_What you need to do_. Your answer should be every line below that includes the word "robot".

_Recorded data_.

┌──

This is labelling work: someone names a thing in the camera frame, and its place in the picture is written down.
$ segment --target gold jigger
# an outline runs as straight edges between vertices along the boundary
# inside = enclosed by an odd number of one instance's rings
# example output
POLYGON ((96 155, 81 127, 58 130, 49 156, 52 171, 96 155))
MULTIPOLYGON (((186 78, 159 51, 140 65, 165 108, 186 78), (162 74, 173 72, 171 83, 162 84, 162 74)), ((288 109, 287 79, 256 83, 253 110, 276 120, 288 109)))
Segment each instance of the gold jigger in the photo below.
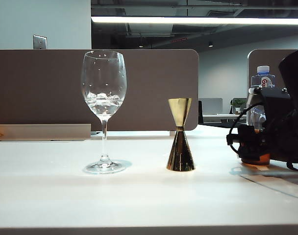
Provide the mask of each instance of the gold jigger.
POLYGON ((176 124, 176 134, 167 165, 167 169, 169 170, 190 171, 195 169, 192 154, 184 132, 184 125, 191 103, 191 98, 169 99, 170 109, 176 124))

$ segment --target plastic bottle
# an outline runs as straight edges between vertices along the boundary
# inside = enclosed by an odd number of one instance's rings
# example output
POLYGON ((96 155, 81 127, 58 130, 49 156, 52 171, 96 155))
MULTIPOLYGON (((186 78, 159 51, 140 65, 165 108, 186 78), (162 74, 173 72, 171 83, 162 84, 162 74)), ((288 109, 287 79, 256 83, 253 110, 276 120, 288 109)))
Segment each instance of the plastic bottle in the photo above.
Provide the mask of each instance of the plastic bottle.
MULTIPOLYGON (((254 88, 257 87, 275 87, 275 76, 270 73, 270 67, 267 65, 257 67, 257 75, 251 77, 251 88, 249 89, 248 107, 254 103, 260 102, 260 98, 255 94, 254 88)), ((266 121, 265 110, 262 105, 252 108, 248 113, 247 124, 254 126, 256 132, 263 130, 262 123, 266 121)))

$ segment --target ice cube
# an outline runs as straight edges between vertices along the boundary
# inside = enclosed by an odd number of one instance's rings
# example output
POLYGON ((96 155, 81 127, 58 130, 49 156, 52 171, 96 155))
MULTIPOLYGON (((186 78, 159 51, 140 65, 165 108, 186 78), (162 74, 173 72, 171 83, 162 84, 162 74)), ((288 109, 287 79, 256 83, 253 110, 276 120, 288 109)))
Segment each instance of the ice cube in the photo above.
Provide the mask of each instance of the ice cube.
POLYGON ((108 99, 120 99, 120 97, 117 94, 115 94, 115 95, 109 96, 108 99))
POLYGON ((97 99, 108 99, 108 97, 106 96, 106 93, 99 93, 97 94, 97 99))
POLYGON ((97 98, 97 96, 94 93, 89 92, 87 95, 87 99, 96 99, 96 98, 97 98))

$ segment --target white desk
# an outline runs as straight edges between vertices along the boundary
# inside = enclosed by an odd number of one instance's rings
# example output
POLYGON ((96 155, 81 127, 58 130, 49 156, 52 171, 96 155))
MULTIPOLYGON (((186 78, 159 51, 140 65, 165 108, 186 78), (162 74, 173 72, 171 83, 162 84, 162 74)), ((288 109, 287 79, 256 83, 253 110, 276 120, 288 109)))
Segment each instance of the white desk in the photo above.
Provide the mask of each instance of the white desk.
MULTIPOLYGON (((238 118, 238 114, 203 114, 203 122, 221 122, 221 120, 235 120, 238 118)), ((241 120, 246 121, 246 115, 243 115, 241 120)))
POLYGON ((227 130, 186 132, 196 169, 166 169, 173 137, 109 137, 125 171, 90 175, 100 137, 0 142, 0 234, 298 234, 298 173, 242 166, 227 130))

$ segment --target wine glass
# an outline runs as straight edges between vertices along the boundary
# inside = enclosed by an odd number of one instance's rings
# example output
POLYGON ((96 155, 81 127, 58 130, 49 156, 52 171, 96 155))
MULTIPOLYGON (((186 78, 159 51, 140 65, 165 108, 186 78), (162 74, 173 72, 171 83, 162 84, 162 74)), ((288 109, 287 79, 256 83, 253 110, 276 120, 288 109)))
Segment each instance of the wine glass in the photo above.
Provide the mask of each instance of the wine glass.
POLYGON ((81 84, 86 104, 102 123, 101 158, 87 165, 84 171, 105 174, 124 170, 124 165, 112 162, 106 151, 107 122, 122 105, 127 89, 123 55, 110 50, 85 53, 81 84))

└──
┌──

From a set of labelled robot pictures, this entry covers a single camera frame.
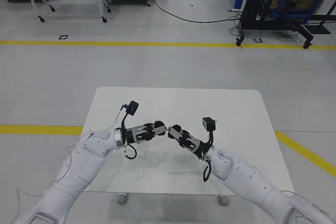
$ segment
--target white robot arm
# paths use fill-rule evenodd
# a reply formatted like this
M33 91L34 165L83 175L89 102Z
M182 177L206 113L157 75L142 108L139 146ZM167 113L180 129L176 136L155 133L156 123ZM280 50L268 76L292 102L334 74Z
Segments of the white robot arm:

└──

_Result for this task_.
From a set of labelled robot pictures, this entry covers a single camera frame.
--target white robot arm
Segments of the white robot arm:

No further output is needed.